El grupo de soldados de las fuerzas armadas de Sisara se mantenía en una masa compacta pero sin la suficiente fuerza para detener la ola humana que los rodeaba y sometía con golpes mortales. En la pequeña maqueta del mundo creado por Dios, los guerreros judíos, guiados por la portentosa mano del Señor, aplastaban a sus contrincantes. Asustados por la inminente derrota, algunos soldados  se desperdigaron, entre ellos el comandante en jefe se dio a la fuga, pero fue visto por Barac. Atravesando  los cuerpos inertes de los guerreros, Barac se abrió paso para darle alcance a Sisara y, a pesar de que no estaba muy lejos, lo perdió de vista y solo pudo continuar la búsqueda caminando tras las huellas que el otro había dejado en su precipitada carrera. Cuando el suelo se hizo más firme y las huellas ya no se marcaban por la dureza de la superficie del campo, Barac vio la casa de Yael y supuso que Sisara estaría al asecho dentro de la tienda. Se acercó sigilosamente pero sus pasos fueron oídos por la esposa de Jéber, Barac levantó la espada y se preparó para el ataque, sin embargo, al dar el primer paso vio que salía Yael con un martillo en la mano derecha y el puño izquierdo ensangrentado.

-No temas,-le dijo ella- el hombre que buscas está muerto.

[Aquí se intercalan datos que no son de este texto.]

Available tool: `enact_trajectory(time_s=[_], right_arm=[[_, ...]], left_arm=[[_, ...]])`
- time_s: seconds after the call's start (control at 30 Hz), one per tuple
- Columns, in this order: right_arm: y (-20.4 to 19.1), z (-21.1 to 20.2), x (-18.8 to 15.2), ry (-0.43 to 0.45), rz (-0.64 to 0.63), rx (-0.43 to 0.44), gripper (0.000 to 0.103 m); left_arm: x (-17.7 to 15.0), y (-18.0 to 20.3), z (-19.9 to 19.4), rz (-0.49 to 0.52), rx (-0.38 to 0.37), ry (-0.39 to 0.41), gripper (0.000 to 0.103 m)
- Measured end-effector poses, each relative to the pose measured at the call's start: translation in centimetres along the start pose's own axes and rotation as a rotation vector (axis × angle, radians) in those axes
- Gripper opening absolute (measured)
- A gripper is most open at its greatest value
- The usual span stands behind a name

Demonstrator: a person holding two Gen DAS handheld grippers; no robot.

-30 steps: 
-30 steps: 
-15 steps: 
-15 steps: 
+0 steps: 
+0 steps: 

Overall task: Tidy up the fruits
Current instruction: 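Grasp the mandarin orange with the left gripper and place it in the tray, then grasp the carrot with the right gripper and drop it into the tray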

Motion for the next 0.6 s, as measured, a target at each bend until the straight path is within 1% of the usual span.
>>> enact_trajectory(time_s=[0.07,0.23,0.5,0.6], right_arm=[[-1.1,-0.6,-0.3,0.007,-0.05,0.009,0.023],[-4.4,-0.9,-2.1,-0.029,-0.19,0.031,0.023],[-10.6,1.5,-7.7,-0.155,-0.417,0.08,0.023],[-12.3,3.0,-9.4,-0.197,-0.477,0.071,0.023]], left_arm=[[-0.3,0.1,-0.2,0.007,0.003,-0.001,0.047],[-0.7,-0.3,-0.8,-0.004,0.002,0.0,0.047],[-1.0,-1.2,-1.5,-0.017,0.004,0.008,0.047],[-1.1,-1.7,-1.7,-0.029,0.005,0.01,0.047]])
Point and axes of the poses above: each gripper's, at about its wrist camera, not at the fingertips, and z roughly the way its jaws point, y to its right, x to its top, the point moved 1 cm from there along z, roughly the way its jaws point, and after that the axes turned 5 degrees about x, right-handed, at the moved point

Barac entró con prisa en la tienda y descubrió el cuerpo de Sisara tumbado sobre el costado derecho y la cabeza clavada al piso. Un enorme charco rojo que se empezaba a coagular rodeaba el cráneo destrozado del general. Barac oyó a sus espaldas las palabras de Yael que le decía:

-Ha venido pidiendo agua y cobijo, pero al entrar la voz de Dios me indicó que era un traidor y venía a buscar su propia muerte. Entonces, oí la orden del ángel que me alentó a que le diera a Sisara de la leche del odre y en cuanto se durmió cogí el martillo y un enorme clavo y le atravesé la sien. El enviado de Dios me dijo que venías tú, que te me adelantara y te avisara la buena nueva mostrándote el cadáver.

Barac desconcertado se alejó en busca de Débora para hallar una explicación. En el campo de batalla todo era alegría y festejo porque no había quedado enemigo vivo. El cielo estaba despejado y los hombres de Barac creían ver el mundo más pequeño, como si estuvieran observando desde una gran altura los pequeños cuerpecitos de los caballos atrapados entre las ruedas de los férreos y plateados carros.
Esa misma noche se compuso un himno de victoria, tal vez uno de los más importantes de la antigüedad porque en él se cantaba el triunfo del pueblo elegido sobre sus enemigos en el reino cananeo de Hazor y el devenimiento de una nueva era donde la mujer sería también vocera y mensajera de las palabras de Dios. Barac tuvo un sueño profundo, oscuro y tranquilo, sin imágenes, solo con el murmullo de una dulce voz celestial que le decía que había llegado una nueva era, pero él, ya no vería su final.